Could you give the number of lines in the entries below that contain the word "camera"? Only the number is wanted.

-- RECORDS SHOWN --
________________
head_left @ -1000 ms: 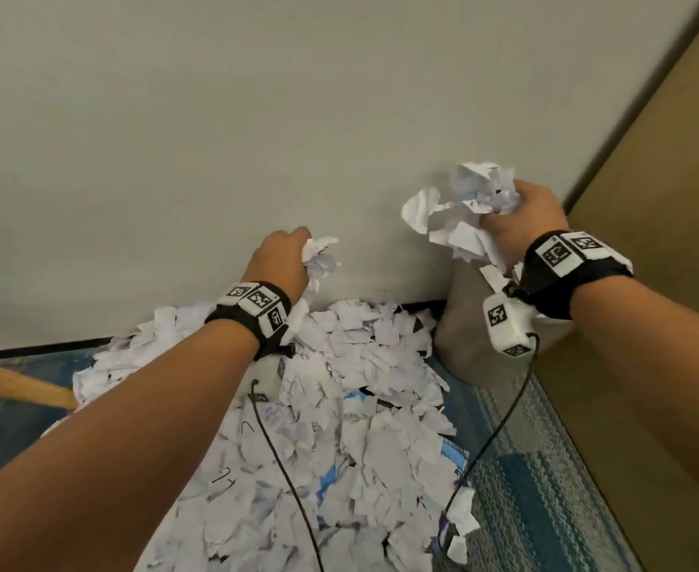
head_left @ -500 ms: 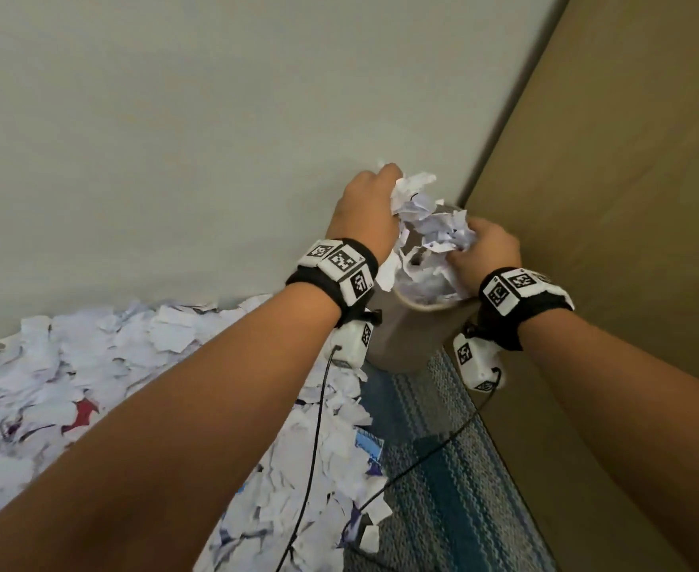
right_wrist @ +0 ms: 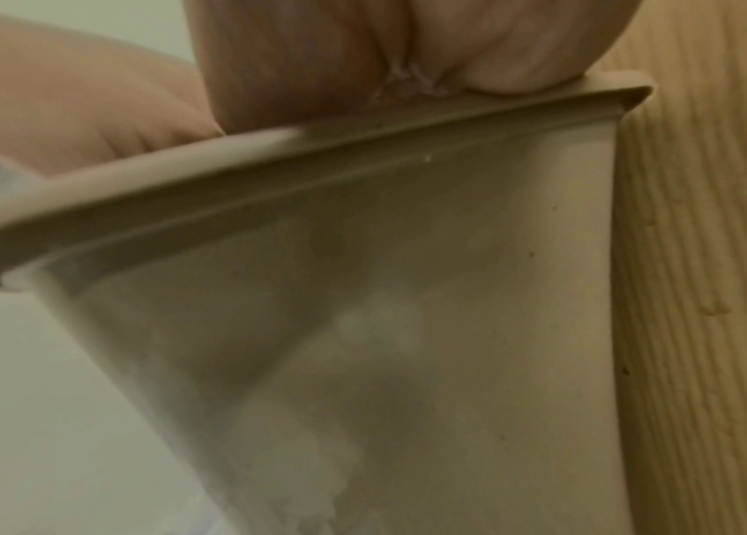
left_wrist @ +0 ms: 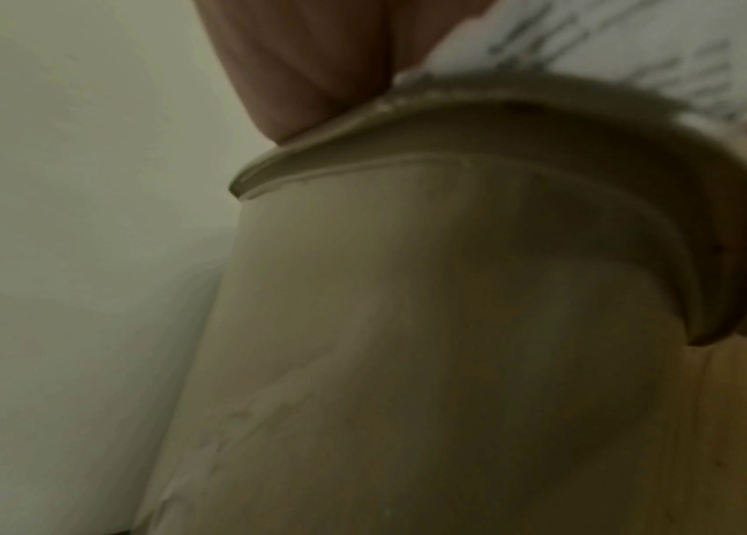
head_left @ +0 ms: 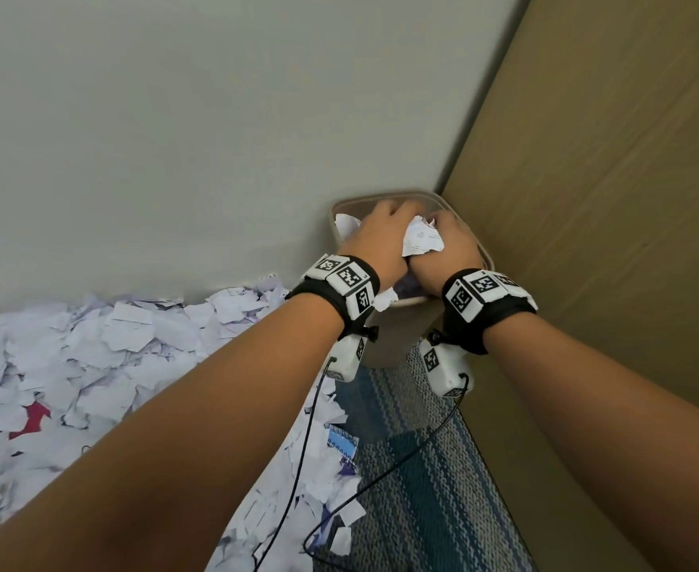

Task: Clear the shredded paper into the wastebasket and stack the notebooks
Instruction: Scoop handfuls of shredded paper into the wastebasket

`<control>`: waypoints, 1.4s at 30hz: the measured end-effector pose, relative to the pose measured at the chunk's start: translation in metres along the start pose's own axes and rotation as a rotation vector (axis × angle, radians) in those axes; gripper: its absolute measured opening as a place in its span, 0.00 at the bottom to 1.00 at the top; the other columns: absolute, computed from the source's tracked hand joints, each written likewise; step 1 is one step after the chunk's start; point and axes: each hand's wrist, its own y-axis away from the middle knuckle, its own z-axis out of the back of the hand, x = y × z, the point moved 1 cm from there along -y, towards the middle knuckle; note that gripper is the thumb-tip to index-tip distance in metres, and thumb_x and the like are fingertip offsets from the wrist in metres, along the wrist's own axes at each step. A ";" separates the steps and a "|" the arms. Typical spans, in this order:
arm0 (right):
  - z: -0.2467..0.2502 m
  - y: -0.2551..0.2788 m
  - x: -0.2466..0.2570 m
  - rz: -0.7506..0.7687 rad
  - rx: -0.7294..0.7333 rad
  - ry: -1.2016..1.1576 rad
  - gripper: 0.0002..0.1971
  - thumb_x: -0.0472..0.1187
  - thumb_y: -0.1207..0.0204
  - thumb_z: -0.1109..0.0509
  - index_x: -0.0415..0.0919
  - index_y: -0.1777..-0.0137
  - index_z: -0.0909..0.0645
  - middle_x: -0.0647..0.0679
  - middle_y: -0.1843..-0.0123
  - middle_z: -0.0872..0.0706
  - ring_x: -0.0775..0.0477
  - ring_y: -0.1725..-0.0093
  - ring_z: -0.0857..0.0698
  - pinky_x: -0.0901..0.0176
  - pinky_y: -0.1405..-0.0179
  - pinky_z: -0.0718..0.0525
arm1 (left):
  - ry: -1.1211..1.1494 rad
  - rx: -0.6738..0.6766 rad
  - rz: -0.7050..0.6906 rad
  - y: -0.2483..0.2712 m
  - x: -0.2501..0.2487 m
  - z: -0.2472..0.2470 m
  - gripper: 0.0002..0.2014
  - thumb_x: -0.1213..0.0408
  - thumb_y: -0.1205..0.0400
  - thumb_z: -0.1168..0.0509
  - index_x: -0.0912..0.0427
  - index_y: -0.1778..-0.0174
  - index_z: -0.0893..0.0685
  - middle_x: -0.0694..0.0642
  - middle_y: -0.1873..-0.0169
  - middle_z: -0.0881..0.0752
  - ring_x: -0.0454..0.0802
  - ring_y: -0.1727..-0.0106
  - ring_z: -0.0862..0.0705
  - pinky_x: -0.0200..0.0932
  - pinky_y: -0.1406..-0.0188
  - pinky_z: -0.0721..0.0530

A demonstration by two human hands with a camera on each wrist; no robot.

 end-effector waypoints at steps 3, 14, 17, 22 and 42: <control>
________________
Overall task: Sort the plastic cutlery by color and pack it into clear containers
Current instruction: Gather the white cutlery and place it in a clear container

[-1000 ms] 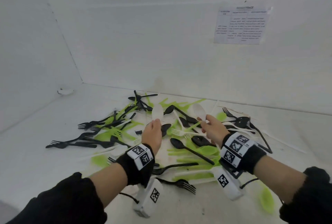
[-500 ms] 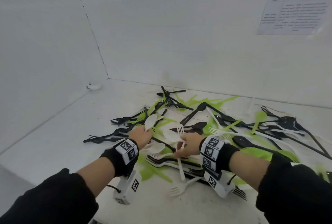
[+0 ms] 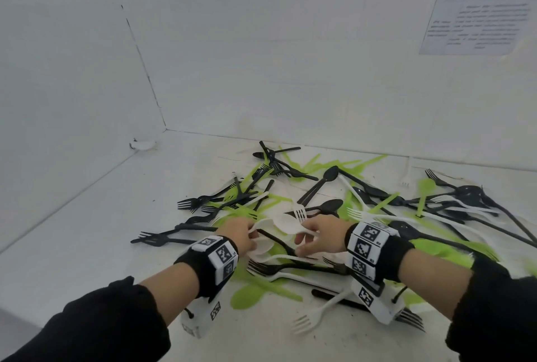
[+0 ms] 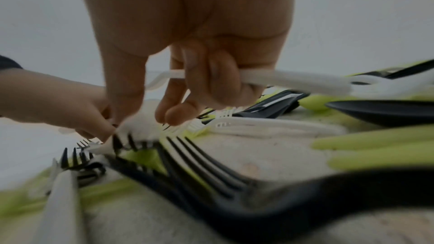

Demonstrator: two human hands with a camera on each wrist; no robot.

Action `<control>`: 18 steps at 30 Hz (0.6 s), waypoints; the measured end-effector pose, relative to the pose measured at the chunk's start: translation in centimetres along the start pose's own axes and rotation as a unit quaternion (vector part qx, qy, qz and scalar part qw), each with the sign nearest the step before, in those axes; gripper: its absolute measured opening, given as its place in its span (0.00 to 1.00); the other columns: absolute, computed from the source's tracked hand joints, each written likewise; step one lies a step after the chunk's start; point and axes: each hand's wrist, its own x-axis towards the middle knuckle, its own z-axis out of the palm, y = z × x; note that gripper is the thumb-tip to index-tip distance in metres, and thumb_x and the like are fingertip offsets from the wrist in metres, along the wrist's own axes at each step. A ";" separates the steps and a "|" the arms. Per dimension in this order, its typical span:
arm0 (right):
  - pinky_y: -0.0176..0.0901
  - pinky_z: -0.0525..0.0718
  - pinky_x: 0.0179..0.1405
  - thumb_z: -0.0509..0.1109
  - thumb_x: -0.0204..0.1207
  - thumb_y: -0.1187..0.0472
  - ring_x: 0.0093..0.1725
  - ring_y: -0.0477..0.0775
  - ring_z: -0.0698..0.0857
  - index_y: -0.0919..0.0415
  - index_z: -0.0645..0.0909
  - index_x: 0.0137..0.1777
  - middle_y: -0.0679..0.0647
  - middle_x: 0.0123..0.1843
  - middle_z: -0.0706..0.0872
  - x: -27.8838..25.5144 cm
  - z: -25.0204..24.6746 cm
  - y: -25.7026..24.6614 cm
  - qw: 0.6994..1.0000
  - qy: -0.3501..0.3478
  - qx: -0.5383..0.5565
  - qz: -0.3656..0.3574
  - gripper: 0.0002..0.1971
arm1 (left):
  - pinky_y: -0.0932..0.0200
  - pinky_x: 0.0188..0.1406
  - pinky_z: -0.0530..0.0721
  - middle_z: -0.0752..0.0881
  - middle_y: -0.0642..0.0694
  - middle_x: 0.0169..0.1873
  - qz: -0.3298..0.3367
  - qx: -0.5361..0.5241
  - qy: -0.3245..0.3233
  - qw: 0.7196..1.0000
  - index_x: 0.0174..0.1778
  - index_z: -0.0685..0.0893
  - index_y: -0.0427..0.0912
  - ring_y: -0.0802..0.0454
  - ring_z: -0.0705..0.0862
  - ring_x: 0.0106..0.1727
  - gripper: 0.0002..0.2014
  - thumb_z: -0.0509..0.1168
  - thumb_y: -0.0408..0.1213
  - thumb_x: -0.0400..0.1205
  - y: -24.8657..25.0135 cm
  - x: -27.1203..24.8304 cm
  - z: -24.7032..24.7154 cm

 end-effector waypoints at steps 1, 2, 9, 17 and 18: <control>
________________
-- TASK OUTPUT --
2